ECONOMICS (CBSE/UGC NET)

ECONOMICS

BALANCE OF PAYMENTS

Question [CLICK ON ANY CHOICE TO KNOW THE RIGHT ANSWER]
Payments of dividends by a foreign firms to Belgians.
A
Debit in Belgian Current a/c
B
Credit in Belgian Current a/c
C
Debit in Belgian Capital a/c
D
Credit in Belgian Capital a/c
Explanation: 

Detailed explanation-1: -In Belgium, a tax exemption applies to the first €800.00 (income year 2023) of dividend income earned per taxpayer. This exemption allows taxpayers to reclaim the 30% WHT previously withheld on no more than €800.00 of Belgian dividend income. For foreign dividends, in most cases, no Belgian WHT was deducted at source.

Detailed explanation-2: -A uniform WHT rate of 30% is applicable on dividends, interest, and royalties. There are some exceptions.
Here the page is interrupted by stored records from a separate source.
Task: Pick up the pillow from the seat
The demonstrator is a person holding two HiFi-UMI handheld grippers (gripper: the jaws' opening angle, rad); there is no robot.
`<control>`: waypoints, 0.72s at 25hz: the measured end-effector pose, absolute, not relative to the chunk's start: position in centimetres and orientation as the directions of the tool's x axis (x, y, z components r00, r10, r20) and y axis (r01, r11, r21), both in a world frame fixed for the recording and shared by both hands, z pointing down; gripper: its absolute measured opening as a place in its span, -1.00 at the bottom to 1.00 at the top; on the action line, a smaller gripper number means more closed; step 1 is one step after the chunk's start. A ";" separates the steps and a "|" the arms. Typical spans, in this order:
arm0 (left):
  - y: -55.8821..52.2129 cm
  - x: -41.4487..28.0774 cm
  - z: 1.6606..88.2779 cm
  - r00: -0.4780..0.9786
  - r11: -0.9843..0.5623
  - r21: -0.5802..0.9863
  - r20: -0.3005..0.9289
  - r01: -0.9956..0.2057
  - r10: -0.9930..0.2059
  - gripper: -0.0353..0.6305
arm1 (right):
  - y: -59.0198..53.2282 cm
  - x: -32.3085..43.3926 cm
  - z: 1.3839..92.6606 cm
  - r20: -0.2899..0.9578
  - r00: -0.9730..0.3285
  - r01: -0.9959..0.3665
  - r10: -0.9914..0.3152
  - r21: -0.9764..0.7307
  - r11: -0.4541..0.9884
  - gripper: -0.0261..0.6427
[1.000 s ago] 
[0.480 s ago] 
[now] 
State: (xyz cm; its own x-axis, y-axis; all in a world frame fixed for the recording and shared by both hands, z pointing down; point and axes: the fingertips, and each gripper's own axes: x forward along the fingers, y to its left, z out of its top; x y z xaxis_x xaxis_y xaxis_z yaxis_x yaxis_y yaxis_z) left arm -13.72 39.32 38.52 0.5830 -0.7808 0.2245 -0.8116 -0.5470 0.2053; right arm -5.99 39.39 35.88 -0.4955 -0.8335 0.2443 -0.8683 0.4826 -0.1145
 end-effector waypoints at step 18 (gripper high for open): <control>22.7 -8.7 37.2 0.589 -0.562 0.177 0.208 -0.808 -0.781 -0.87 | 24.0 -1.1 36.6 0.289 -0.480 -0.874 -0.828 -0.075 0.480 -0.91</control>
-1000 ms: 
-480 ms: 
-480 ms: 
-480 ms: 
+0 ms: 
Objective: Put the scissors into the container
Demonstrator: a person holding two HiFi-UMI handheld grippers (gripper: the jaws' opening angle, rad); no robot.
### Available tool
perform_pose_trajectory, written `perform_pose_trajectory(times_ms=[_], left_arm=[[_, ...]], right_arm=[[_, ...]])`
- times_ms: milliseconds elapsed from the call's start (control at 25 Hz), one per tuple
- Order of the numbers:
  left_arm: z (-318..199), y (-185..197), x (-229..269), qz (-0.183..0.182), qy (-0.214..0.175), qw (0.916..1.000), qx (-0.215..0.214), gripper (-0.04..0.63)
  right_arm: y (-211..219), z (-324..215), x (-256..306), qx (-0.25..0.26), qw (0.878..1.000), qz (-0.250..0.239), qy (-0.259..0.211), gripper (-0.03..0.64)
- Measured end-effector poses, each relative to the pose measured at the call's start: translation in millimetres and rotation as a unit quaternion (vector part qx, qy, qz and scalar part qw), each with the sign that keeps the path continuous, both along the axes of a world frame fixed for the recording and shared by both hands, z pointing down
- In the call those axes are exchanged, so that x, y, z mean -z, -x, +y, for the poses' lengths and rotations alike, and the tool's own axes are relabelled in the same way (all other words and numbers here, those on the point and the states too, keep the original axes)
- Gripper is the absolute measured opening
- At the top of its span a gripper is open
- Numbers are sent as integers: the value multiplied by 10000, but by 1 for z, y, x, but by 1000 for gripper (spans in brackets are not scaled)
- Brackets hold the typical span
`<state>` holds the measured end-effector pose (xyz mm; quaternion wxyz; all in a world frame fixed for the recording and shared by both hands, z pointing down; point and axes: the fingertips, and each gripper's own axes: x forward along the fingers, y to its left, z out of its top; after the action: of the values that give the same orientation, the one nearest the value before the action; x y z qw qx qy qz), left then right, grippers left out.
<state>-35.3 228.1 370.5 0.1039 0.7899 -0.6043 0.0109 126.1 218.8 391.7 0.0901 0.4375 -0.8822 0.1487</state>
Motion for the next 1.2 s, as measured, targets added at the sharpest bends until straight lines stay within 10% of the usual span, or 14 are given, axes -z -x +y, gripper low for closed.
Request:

Some WHT reductions/exemptions are foreseen under Belgian domestic tax law.

Detailed explanation-3: -Most foreign dividends received by individuals from foreign companies (shareholding of less than 10% in the foreign company) are taxable at a maximum effective rate of 20%. No deductions are allowed for expenditure to produce foreign dividends.

Detailed explanation-4: -Tax on dividends (“roerende voorheffing” or “précompte mobilier”) There’s a 30% tax on dividends that you perceive through shares that you hold. This tax is applicable to individual stocks but also to distributing funds. The dividend tax is the main reason why accumulating funds are preferred over distributing funds.